Minutes from the Technical Board, 2008-07-15

Tue Aug 19 21:32:45 UTC 2008

I think there's an elephant in this room - why are we running fsck at all?

a) If it's to detect corruption due to software errors, fsck should be
linked up to apport, and reported (semi-)automatically.
b) If it's to check for dying hardware[1], it can be disabled for all
but the oldest hard drives[2], and even then is better replaced with a
badblocks check run while booting continues
c) If it's to guard against bit-flipping caused by cosmic rays and other
weirdness[3], snapshot-based solutions discussed earlier would be more
appropriate, because the most vulnerable drives are huge/highly active
ones that live on servers that never get rebooted.
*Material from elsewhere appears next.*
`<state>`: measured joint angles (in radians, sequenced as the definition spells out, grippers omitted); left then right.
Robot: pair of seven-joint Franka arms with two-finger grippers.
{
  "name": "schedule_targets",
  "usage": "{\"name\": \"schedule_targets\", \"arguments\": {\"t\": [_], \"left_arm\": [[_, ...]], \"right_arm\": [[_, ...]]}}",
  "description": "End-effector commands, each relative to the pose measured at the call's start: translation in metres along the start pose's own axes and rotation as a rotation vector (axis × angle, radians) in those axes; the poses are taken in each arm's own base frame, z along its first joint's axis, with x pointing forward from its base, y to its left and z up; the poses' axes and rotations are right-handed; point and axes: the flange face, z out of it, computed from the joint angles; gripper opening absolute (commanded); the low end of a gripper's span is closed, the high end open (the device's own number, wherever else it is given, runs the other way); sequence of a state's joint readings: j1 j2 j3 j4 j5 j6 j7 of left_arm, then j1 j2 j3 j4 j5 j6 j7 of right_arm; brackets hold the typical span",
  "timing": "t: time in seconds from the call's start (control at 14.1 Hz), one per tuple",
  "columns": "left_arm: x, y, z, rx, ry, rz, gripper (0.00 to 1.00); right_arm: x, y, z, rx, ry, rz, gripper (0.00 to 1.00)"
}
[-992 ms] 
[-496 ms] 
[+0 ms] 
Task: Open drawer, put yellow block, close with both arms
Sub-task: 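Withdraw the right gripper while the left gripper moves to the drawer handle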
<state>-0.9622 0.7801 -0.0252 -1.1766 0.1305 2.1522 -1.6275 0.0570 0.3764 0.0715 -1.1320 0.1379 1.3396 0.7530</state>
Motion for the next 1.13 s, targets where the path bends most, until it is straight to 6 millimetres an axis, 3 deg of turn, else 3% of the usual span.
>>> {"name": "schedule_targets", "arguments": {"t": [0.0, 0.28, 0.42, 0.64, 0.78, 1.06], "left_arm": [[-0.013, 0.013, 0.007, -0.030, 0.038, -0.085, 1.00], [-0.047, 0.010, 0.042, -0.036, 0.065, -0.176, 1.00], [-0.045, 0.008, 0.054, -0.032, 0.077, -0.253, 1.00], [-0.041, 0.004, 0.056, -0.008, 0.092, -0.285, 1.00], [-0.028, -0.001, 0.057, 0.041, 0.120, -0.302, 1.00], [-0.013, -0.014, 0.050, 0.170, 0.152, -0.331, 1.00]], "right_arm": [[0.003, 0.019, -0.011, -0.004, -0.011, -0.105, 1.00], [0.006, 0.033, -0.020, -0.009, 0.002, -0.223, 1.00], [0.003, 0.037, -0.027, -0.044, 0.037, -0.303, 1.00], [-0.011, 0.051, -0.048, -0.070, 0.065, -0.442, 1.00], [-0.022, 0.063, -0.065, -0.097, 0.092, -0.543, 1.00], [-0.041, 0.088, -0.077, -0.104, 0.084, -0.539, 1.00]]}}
The nearest to a definitive statement that I've been able to find is
from the tune2fs man page.  The following is from the text for the "-c"
option:

	Bad disk drives, cables, memory, and kernel bugs could all
	corrupt a filesystem without marking the filesystem dirty or
	in error.

(A similar message is included in the text of the "-i" option)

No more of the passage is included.